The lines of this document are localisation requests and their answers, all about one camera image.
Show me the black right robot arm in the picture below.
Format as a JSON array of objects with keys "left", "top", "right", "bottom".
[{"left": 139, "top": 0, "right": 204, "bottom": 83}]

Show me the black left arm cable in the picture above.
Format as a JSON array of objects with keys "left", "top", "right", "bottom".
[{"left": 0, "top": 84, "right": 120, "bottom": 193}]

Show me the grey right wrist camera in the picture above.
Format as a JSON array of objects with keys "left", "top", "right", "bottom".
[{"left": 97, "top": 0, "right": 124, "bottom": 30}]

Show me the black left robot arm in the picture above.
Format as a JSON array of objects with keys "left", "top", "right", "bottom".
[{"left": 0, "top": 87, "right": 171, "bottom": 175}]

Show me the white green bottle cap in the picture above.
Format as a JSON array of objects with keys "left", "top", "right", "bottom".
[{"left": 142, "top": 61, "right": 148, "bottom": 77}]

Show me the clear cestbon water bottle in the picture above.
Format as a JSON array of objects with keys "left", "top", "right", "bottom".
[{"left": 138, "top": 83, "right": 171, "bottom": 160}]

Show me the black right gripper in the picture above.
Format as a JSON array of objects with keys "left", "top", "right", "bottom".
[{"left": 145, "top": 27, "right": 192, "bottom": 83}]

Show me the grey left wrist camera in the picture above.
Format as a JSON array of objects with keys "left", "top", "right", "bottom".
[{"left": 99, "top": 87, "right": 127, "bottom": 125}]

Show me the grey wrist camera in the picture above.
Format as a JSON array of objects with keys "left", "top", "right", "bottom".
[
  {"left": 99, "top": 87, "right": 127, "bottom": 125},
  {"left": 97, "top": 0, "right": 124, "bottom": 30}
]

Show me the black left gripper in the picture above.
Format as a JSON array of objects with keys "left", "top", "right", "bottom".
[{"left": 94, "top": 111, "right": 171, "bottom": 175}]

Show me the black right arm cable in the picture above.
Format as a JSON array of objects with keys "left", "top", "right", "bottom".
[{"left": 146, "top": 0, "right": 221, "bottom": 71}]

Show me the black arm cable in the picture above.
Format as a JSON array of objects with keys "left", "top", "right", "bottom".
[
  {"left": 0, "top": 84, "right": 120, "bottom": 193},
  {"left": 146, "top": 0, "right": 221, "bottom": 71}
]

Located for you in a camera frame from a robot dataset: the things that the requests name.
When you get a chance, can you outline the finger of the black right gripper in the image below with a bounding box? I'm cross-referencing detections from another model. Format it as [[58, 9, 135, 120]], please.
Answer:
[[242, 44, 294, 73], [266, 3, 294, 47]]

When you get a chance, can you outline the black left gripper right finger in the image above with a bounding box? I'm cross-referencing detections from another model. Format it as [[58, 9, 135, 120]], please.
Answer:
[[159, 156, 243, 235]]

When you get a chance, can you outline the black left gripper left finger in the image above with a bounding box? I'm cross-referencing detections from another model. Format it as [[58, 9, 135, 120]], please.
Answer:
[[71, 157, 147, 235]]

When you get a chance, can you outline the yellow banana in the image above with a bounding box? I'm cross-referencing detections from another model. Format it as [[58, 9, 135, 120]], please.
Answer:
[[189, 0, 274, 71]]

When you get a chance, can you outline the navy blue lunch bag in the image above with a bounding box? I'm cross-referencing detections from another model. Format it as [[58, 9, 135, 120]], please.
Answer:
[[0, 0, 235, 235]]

* * *

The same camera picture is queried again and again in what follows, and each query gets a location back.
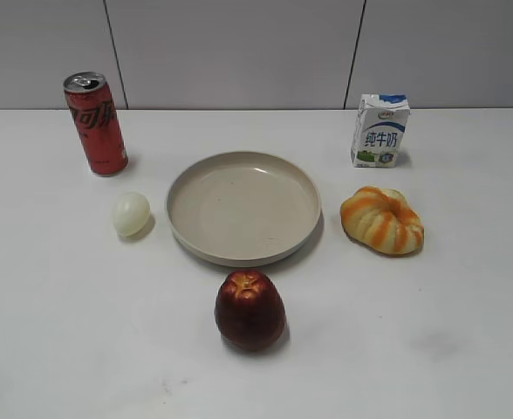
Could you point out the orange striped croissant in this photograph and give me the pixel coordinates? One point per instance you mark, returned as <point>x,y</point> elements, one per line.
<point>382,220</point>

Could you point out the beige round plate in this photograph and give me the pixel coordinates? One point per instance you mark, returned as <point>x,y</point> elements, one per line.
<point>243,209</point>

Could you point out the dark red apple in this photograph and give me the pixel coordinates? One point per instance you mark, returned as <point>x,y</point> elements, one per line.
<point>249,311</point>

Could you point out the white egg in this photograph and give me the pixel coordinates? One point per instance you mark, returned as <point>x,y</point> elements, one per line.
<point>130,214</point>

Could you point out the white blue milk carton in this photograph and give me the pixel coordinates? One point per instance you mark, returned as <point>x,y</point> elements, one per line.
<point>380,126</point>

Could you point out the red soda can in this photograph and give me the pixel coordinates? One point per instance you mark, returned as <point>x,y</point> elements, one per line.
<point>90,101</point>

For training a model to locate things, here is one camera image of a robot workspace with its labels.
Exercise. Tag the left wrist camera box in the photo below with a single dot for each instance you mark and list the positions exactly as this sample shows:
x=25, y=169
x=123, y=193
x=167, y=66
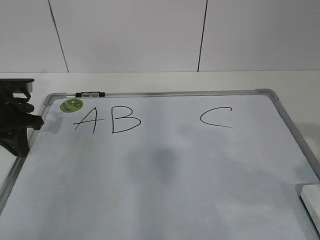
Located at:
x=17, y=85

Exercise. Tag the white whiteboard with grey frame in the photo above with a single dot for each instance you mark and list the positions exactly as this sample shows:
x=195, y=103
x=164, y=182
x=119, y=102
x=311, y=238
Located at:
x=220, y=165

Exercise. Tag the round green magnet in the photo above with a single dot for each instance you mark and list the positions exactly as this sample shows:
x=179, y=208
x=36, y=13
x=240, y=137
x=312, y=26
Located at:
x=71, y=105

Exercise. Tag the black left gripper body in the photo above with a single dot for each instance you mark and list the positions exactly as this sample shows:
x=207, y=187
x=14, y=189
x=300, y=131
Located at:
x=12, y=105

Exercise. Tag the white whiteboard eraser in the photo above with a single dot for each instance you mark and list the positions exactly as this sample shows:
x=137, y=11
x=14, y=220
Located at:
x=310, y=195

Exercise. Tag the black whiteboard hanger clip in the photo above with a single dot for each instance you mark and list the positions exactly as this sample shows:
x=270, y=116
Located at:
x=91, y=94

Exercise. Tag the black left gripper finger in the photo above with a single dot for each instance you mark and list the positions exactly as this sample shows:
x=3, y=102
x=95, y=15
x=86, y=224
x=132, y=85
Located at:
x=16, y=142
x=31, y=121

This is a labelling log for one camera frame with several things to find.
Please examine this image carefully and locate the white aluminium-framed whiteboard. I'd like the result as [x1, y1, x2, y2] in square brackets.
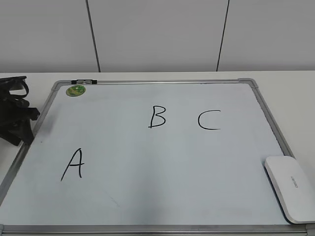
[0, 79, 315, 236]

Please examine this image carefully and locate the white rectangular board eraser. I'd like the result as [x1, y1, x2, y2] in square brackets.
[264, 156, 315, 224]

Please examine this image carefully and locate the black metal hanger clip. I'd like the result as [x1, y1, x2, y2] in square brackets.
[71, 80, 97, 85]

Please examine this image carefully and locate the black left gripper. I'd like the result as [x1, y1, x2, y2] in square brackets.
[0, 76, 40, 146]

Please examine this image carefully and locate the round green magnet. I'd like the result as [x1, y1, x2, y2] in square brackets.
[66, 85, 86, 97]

- WHAT IS EXPECTED
Search the material for the string "wrist" and return each line that has it.

- ANSWER FOR THE TASK
Show me the grey right wrist camera in the picture above.
Show me the grey left wrist camera in the picture above.
Show me the grey wrist camera in the picture above.
Exercise. Tag the left wrist camera box in the photo below with a single dot for each instance you mark and list the positions exactly as this sample shows:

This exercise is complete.